** WORK REQUEST **
Nothing should be left out: write out the whole listing exactly.

** COLLECTED MATERIAL **
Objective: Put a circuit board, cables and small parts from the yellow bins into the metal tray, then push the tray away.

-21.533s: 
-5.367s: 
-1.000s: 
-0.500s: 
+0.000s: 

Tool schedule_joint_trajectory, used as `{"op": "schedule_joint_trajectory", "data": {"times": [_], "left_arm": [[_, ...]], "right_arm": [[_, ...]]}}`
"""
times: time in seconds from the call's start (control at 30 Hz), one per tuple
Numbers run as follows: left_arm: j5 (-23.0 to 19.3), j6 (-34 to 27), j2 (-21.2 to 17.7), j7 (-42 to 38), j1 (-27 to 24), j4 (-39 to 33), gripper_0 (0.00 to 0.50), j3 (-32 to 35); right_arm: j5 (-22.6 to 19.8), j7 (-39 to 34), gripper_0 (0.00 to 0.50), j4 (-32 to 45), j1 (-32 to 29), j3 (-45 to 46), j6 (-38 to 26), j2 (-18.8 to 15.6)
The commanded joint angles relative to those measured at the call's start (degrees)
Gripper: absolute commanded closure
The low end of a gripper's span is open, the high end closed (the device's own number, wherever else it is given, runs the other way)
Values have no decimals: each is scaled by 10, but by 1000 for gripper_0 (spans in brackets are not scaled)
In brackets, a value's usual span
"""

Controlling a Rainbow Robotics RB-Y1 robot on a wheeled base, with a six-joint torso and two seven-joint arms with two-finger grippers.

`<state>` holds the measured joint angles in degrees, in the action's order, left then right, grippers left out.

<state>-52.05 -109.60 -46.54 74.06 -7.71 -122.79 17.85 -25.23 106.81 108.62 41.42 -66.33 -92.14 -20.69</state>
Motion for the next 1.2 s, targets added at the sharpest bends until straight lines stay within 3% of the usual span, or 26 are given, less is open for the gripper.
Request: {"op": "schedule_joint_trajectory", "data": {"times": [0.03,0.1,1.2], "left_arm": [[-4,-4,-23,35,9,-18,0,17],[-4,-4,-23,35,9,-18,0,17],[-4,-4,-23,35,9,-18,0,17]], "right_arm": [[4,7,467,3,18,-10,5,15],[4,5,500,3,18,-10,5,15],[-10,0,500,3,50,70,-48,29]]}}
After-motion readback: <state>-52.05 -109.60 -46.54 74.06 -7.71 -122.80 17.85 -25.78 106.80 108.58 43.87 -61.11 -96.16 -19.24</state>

** SOLUTION TO THE EXERCISE **
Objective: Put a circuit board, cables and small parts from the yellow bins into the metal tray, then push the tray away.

-21.533s: 
-5.367s: 
-1.000s: 
-0.500s: 
+0.000s: 

Tool schedule_joint_trajectory, used as `{"op": "schedule_joint_trajectory", "data": {"times": [_], "left_arm": [[_, ...]], "right_arm": [[_, ...]]}}`
"""
times: time in seconds from the call's start (control at 30 Hz), one per tuple
Numbers run as follows: left_arm: j5 (-23.0 to 19.3), j6 (-34 to 27), j2 (-21.2 to 17.7), j7 (-42 to 38), j1 (-27 to 24), j4 (-39 to 33), gripper_0 (0.00 to 0.50), j3 (-32 to 35); right_arm: j5 (-22.6 to 19.8), j7 (-39 to 34), gripper_0 (0.00 to 0.50), j4 (-32 to 45), j1 (-32 to 29), j3 (-45 to 46), j6 (-38 to 26), j2 (-18.8 to 15.6)
The commanded joint angles relative to those measured at the call's start (degrees)
Gripper: absolute commanded closure
The low end of a gripper's span is open, the high end closed (the device's own number, wherever else it is given, runs the other way)
Values have no decimals: each is scaled by 10, but by 1000 for gripper_0 (spans in brackets are not scaled)
In brackets, a value's usual span
"""

Controlling a Rainbow Robotics RB-Y1 robot on a wheeled base, with a six-joint torso and two seven-joint arms with two-finger grippers.

`<state>` holds the measured joint angles in degrees, in the action's order, left then right, grippers left out.

<state>-52.05 -109.60 -46.54 74.06 -7.71 -122.79 17.85 -25.23 106.81 108.62 41.42 -66.33 -92.14 -20.69</state>
Motion for the next 1.2 s, targets added at the sharpest bends until straight lines stay within 3% of the usual span, or 26 are given, less is open for the gripper.
Request: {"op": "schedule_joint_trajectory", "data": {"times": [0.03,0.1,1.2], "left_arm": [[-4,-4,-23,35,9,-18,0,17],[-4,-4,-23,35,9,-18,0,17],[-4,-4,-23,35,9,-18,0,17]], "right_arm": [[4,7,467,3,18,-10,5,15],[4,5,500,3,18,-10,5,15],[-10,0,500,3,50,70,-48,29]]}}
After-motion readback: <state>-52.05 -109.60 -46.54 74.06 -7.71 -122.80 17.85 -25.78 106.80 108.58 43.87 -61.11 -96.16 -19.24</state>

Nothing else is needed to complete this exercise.